● EXERCISE: Reproduce the lines below exactly, from the one containing "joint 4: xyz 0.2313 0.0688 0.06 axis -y" through the one containing "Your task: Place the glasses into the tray", both included. Leave out any pictures.

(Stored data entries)

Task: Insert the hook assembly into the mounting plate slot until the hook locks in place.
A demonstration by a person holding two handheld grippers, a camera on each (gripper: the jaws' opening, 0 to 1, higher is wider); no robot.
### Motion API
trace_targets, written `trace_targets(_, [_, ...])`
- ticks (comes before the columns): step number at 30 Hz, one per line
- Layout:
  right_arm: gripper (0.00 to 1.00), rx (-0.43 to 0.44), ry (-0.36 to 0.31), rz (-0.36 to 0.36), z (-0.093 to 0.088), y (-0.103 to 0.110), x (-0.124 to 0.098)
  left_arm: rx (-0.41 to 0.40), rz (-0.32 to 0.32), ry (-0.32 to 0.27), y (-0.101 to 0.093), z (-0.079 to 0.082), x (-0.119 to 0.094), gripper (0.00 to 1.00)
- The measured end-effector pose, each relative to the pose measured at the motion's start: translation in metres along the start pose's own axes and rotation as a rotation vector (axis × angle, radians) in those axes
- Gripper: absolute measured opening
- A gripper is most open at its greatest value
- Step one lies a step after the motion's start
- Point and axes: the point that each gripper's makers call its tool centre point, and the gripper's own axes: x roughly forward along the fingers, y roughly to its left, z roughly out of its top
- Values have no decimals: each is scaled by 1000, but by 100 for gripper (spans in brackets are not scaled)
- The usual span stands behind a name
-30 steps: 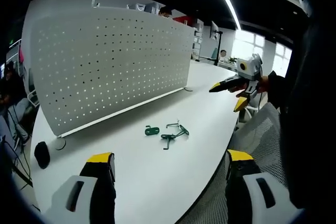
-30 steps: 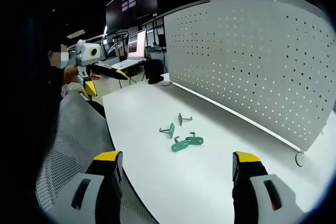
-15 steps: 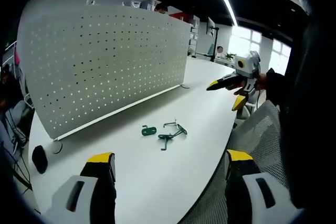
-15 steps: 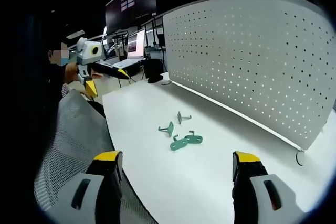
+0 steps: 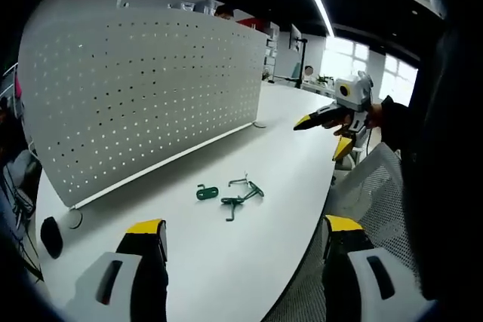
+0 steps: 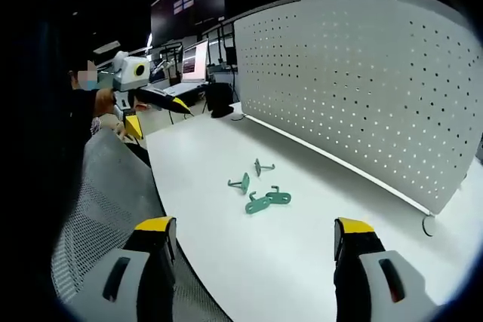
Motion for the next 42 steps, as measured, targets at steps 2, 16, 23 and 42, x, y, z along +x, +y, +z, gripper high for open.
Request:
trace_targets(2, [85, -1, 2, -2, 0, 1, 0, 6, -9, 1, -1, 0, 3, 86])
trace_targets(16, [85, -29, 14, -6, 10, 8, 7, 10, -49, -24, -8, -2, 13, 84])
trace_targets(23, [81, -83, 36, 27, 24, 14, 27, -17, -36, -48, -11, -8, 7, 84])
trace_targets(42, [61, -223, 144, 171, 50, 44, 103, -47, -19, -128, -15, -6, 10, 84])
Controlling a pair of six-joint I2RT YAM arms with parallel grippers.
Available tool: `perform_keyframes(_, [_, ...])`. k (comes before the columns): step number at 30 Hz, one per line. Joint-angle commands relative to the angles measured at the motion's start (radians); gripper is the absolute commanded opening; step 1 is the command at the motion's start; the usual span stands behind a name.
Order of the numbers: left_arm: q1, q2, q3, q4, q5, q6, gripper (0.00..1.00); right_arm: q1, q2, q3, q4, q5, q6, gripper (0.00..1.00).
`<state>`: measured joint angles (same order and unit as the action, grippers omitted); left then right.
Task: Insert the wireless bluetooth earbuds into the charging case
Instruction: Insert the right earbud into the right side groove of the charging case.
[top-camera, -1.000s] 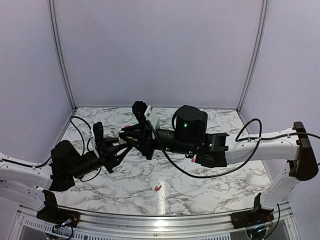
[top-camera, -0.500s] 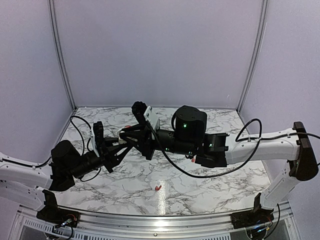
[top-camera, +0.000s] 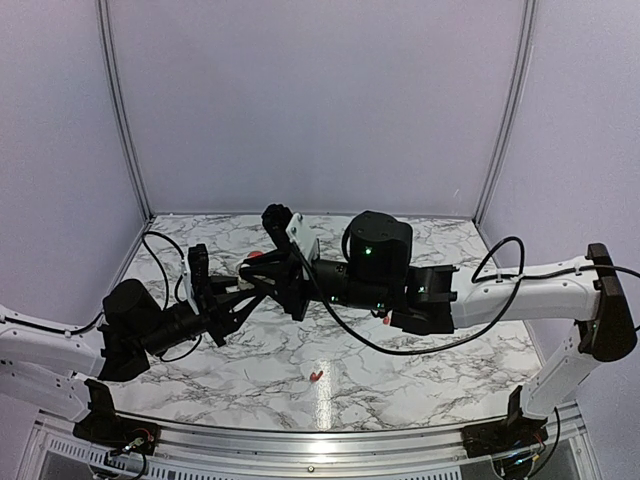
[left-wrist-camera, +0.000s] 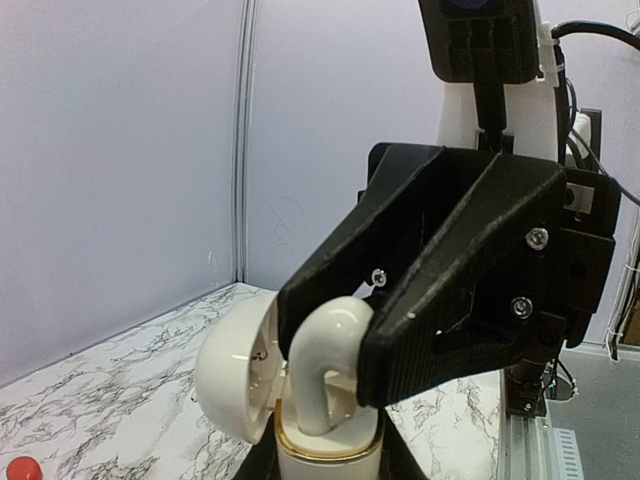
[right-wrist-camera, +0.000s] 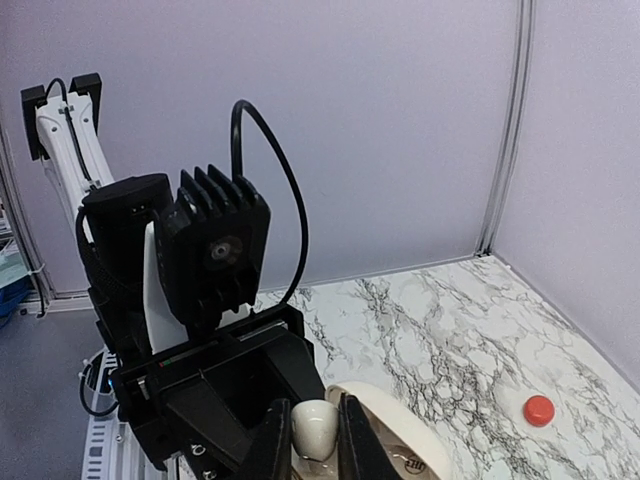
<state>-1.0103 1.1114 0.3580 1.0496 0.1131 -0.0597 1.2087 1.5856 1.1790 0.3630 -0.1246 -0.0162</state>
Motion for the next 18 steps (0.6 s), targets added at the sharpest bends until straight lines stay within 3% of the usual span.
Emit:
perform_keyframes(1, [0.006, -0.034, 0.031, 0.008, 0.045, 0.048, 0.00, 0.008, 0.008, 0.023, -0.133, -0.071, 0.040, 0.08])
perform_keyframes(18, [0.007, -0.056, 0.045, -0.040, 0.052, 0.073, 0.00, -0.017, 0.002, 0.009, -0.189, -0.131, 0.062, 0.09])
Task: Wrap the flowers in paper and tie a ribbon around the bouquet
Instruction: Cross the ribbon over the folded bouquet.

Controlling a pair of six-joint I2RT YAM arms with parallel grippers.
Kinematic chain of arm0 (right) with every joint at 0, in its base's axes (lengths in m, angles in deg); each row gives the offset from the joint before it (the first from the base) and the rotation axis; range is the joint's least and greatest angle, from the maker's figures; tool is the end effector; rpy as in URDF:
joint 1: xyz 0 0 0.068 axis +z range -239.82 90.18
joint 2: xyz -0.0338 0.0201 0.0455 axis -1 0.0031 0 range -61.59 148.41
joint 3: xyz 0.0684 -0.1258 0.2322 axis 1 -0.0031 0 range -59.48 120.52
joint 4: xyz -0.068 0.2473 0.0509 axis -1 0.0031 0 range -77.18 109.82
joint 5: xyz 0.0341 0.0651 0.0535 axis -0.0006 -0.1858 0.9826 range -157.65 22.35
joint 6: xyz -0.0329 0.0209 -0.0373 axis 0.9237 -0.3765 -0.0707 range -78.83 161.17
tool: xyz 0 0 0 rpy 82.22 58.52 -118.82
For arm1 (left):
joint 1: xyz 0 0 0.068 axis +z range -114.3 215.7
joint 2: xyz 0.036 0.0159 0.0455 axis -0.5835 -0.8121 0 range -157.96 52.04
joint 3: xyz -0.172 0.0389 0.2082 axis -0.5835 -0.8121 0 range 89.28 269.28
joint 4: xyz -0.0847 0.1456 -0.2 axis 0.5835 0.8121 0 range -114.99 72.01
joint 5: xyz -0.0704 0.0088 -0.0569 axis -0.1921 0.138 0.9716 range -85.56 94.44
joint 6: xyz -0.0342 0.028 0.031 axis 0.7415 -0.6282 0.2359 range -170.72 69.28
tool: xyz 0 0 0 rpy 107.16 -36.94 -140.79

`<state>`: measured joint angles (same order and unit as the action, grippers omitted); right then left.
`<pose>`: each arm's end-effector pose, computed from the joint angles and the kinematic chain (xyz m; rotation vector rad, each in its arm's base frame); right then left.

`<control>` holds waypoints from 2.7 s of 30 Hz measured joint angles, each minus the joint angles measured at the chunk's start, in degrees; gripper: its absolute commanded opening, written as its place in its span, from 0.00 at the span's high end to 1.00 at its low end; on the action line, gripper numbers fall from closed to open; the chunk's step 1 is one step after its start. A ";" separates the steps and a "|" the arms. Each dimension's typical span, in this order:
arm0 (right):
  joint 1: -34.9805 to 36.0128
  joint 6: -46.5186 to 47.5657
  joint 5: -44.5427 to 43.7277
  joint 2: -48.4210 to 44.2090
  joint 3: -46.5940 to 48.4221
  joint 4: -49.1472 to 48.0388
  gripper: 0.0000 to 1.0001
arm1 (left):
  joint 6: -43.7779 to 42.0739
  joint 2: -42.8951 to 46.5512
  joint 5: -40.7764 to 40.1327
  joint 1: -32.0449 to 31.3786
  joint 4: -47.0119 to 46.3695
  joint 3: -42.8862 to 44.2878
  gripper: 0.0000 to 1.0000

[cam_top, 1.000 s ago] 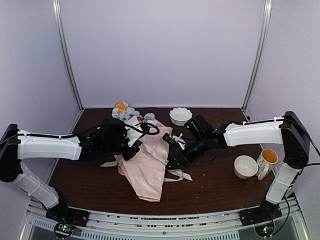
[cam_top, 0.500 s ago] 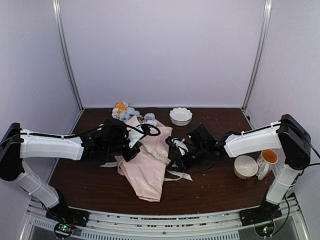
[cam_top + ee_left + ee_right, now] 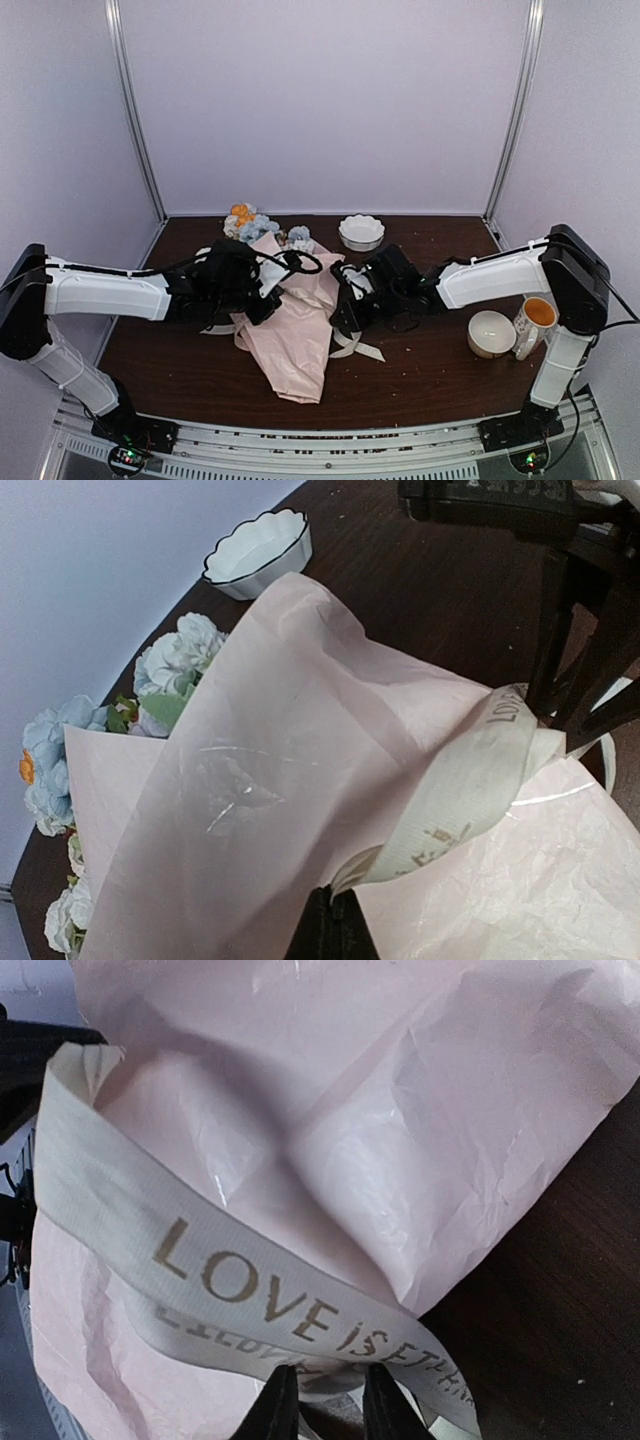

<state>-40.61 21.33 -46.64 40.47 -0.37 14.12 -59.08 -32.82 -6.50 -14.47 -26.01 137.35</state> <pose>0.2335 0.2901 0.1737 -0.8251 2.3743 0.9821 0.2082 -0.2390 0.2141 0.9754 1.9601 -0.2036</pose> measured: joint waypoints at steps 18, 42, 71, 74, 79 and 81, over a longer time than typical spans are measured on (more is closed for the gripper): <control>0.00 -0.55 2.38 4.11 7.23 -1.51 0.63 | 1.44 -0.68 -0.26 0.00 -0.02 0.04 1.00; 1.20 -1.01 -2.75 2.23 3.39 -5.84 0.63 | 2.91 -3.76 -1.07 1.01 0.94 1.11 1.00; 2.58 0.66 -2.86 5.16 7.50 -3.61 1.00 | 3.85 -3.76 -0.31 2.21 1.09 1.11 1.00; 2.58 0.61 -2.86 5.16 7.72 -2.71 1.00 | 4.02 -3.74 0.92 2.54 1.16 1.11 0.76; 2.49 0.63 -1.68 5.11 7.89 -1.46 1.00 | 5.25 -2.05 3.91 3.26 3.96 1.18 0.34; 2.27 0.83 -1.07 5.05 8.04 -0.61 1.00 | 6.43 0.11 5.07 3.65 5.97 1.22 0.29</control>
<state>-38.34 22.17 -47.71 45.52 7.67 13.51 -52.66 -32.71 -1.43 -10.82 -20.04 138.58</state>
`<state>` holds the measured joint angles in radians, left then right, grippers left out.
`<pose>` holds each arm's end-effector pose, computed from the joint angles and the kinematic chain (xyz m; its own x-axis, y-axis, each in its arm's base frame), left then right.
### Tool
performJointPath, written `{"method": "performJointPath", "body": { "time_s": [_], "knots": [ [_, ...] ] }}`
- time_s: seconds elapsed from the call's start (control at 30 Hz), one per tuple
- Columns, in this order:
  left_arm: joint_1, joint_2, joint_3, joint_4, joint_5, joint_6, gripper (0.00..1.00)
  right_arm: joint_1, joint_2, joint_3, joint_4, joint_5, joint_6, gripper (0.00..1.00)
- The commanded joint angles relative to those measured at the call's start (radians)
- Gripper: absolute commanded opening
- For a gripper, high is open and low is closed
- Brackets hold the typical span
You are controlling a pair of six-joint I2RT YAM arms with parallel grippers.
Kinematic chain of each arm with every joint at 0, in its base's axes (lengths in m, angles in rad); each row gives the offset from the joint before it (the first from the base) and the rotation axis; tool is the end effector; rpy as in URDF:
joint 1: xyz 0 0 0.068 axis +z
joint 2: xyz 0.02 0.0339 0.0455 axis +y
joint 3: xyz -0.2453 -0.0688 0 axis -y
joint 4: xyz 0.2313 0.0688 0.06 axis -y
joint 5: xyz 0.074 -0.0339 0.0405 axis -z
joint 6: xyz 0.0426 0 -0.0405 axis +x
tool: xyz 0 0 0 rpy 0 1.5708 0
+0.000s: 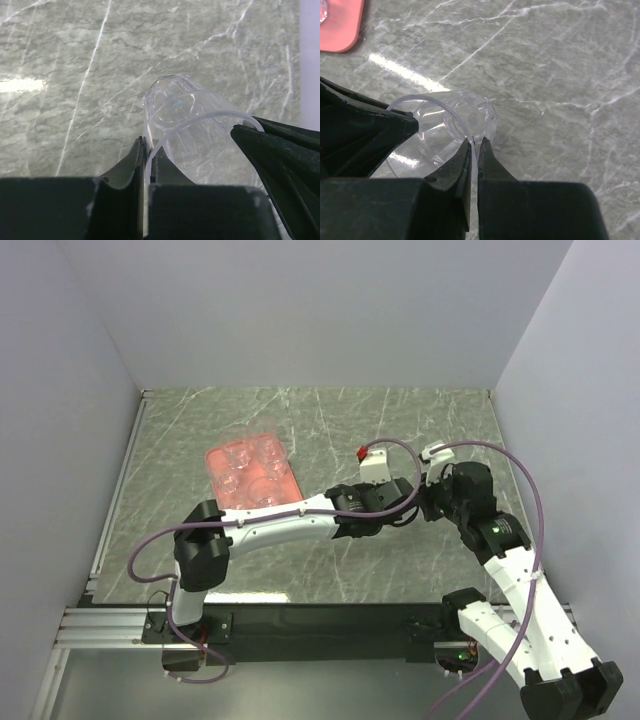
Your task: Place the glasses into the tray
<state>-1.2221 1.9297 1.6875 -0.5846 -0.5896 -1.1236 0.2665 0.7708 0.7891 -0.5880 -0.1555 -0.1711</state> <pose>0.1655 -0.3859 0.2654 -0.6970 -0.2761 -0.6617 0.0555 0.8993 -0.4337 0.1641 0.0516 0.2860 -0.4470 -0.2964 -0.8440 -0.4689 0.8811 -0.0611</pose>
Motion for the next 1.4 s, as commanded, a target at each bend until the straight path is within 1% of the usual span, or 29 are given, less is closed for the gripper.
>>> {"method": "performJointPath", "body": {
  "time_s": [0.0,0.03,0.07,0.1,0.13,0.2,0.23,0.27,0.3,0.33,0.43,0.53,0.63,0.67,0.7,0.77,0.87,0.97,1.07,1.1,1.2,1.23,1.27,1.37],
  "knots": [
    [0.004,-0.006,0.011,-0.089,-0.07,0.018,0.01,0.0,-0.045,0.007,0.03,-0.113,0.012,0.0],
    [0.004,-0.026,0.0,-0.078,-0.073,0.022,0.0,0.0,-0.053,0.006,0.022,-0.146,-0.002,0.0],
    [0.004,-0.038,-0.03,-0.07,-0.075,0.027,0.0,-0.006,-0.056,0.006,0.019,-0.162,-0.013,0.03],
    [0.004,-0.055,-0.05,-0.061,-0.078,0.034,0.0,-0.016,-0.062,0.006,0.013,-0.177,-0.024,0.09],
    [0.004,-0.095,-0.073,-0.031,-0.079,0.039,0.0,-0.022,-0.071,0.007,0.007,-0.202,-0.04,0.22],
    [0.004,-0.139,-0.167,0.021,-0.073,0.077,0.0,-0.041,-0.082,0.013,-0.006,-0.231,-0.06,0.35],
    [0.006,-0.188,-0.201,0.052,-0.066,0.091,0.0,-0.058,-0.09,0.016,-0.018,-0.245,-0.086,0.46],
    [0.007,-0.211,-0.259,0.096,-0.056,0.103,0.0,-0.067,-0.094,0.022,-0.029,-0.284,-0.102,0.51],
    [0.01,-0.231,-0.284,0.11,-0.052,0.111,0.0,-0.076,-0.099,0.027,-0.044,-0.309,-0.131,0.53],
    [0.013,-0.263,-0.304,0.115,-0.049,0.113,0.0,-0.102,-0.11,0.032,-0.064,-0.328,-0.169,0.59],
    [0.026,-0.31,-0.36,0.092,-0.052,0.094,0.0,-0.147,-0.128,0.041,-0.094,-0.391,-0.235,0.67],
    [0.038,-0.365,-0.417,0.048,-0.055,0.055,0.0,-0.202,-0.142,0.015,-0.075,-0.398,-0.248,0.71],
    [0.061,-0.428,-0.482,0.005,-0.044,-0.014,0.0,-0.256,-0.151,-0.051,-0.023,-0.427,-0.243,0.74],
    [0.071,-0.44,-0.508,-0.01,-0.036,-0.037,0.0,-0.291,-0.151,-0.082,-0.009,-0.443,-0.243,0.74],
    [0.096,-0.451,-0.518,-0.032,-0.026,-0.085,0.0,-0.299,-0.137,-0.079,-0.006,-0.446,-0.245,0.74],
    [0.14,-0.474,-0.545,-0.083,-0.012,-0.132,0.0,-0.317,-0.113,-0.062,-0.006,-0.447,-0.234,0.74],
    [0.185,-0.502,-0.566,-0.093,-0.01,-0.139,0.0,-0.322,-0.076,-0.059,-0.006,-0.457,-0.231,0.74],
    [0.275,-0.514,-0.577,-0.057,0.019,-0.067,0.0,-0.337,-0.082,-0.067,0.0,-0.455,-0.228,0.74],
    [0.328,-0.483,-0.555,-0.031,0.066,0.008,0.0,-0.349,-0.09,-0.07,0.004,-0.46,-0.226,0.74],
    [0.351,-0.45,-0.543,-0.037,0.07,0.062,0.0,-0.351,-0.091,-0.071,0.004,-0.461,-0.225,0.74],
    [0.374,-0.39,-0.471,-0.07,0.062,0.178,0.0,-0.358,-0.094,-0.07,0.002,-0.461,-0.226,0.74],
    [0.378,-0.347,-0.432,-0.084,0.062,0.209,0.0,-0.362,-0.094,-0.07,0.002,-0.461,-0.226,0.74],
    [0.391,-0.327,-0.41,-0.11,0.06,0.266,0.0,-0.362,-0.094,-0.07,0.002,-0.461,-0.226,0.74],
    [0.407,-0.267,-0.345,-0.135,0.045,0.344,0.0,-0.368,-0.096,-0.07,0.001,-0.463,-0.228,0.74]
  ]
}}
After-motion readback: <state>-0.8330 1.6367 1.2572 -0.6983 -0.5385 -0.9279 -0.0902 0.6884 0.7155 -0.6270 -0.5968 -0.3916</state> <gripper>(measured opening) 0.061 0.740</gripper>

● SOLUTION FOR THIS EXERCISE:
joint 4: xyz 0.2313 0.0688 0.06 axis -y
joint 5: xyz 0.074 -0.0339 0.0405 axis -z
joint 6: xyz 0.0426 0 -0.0405 axis +x
tool: xyz 0 0 0 rpy 0 1.5708 0
+0.000s: 
Your task: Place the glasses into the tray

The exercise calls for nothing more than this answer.